Memoirs of a Shattered Soul — 05: Dreams and Snowstorms
In my dream, I was searching for my mother in a snowstorm. It seemed as though the storm had obliterated the whole world. Then I saw two familiar figures, dressed in stark black and white...
March 14, 2013
Last night I had a strange dream. I wasn’t going to write it down here, but when I started telling my father about it, he told me that I should. He said that dreams can be important: they allow our unconscious mind to work on problems that we are not able to solve when we’re awake.
I’m not sure how much I believe that, but I do think that dreams must have some meaning. Certainly, it costs me nothing to write my dream down.
Here’s what I remember: I was searching for my mother in the middle of a snowstorm. The snow was flying everywhere and it was bitterly cold. It seemed as though the snow had obliterated the whole world, because I could see literally nothing around me except the white snowflakes whipping around and around in the air. I was wearing a blue kimono, not really enough to protect me from the cold, and it was the only colour my eyes could see anywhere.
Then I saw two familiar figures, dressed in stark black and white, battling each other in the snow: Hoshi and Jo. Starr and Staff.
Hoshi tossed five throwing stars, or shuriken, into the air and the wind grabbed them almost like an invisible hand and made them whirl around dangerously. Two of them came close to Jo, but he reacted perfectly to bat them away with his staff.
It was hard to see them properly in their black and white garments in the middle of a snowstorm, but even so the elegance of their movements impressed me. Since the time I was very young, my father made me study kendo. I know that after years and years of training in martial arts, you can develop what’s called mushin, the ability to move without consciously thinking about it. That was how their movements seemed to me. It was like a kind of deadly dance.
No sooner had I thought this than a sudden change in the wind sent a shuriken hurtling toward me. Once again, Jo’s reaction was swift and perfectly accurate. He knocked the flying metal star out of the air before it reached me.
Then he spoke to me, but not in a human voice, which would have been drowned out by the wind. It was as if he had reached directly into my mind. He said, “Yukiko, do not be afraid. Your mother will be well. She is safe now, deep inside the castle.”
I felt confused. “What castle?!” I yelled, but now the wind really did drown out my voice.
However, it didn’t matter because at that moment I saw what the snowstorm had hidden from my sight until that point. We were close to Himeji Castle.
And then I woke up again.
I’ve been told before that trying to interpret your own dreams can be very tricky. Nevertheless, since I’ve taken the trouble to write the dream down I may as well go all the way and try to figure out what it means. Maybe years from now I’ll look at this journal and laugh at myself.
The fact that I was searching for my mother in the dream is pretty obviously because I miss her. Since she’s been in a coma, it’s been heartbreaking not to be able to share my life with her in any meaningful way. Even when I would visit her in the hospital and tell her what was going on in my life, although in my head I knew she heard me I could never really convince my heart. After a while it just became too painful.
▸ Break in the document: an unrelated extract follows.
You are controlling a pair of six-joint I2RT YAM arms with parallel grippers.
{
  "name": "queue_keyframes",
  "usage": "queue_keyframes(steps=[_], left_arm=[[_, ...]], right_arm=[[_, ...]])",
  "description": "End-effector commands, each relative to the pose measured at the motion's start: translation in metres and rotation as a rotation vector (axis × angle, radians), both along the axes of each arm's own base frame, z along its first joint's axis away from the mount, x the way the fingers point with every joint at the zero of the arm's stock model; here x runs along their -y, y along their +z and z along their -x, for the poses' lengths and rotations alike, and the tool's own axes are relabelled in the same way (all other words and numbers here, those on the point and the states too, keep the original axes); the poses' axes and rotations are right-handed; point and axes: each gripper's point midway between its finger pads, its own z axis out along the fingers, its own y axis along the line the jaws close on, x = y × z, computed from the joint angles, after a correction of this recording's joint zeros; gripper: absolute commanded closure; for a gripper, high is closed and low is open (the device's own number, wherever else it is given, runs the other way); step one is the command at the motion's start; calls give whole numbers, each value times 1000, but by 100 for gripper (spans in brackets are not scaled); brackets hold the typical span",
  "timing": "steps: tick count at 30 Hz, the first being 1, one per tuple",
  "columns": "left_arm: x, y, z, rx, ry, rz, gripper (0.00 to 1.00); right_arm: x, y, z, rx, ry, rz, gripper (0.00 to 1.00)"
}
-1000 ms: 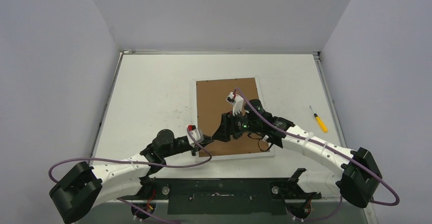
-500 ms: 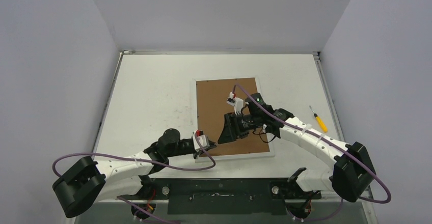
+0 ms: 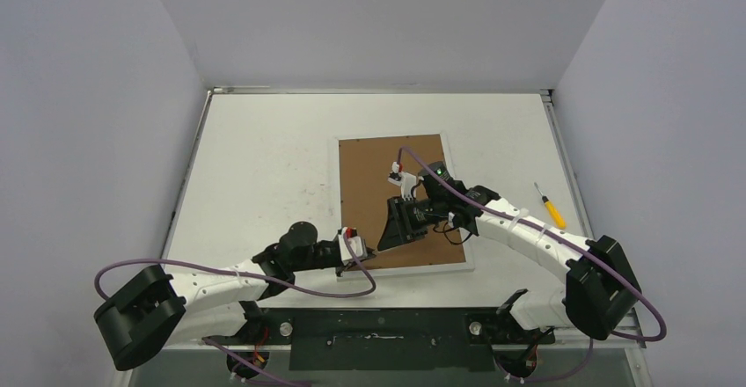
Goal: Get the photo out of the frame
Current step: Adjust the screwdriver, then release the photo frame item from the photo frame.
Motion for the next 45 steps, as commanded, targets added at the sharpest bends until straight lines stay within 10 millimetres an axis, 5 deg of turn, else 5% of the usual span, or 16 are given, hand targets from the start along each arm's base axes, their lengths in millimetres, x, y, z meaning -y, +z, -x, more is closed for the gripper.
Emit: queue_keyframes(steps=[1, 11, 17, 19, 24, 27, 31, 34, 39, 45], left_arm=[[10, 19, -6, 48, -8, 30, 100], [10, 17, -6, 48, -3, 20, 100], [10, 17, -8, 49, 9, 19, 100], [9, 17, -8, 51, 15, 17, 99], [5, 24, -16, 42, 86, 44, 59], [-3, 38, -25, 7, 191, 108, 44], [-26, 60, -48, -144, 466, 241, 25], [-52, 63, -67, -290, 714, 311, 1], [-87, 52, -74, -482, 975, 373, 4], [-98, 21, -67, -679, 1008, 338, 3]], right_arm=[[-12, 15, -4, 25, 23, -51, 67], [-13, 10, 0, 14, 38, -43, 65], [-15, 9, 2, 15, 44, -41, 94], [-14, 9, 1, 25, 38, -35, 95], [-6, 7, -10, 56, -11, -15, 95], [0, 3, -19, 71, -40, -24, 95], [4, -5, -25, 73, -54, -64, 95], [4, -15, -28, 46, -48, -104, 95], [-2, -25, -33, 36, -18, -150, 95], [-10, -41, -42, 57, 15, -174, 95]])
The presence of Hoshi and Jo in the dream is also not so surprising. For as long as I’ve been alive, these characters have always been a part of my life. Their eternal battle haunted my imagination even before I learned the normal Japanese fairy tales that other children know, like Momotaro or Princess Kaguya and the Bamboo Cutter. I tell myself that I’m dreaming about Hoshi and Jo because they’re the only “friends” from my previous life that could follow me here from Japan. Even though they’re imaginary, it’s comforting to think about them. Only, I still can’t understand why we were in that whirling snowstorm…
Whenever I think of Hoshi and Jo, it’s humbling for me to realise that my father was only fifteen, the same age I am now, when he invented these characters and all of the lore that eventually became part of the Starr and Staff video game. In the story he wrote, a valiant samurai named Jotaro was assigned to guard Hideo, a prince of the Imperial family, and Hideo’s fiancée Kaida, who was the daughter of the Shogun. However, when the prince stole a magical dragon’s amulet from his father, he was killed and Jotaro was disgraced for not protecting him. Only Kaida’s pleading moved the Emperor to spare Jotaro’s life. What no one knew, though, was that the magical amulet had split both Jotaro and Kaida’s souls in two. They each had become literally two separate beings.
I often used to wonder what it would feel like for my soul to split in two. It was weird to imagine that. I think now I understand a little better, though. Right now it’s not hard at all to imagine that there might be another version of myself, a disgraced Yukiko still living in Japan while I walk through my days here in Lauterbrunnen.
A girl in a blue kimono, trying to reach Himeji Castle in the middle of a snowstorm. A girl who is shouting at the top of her lungs even though no one can hear her.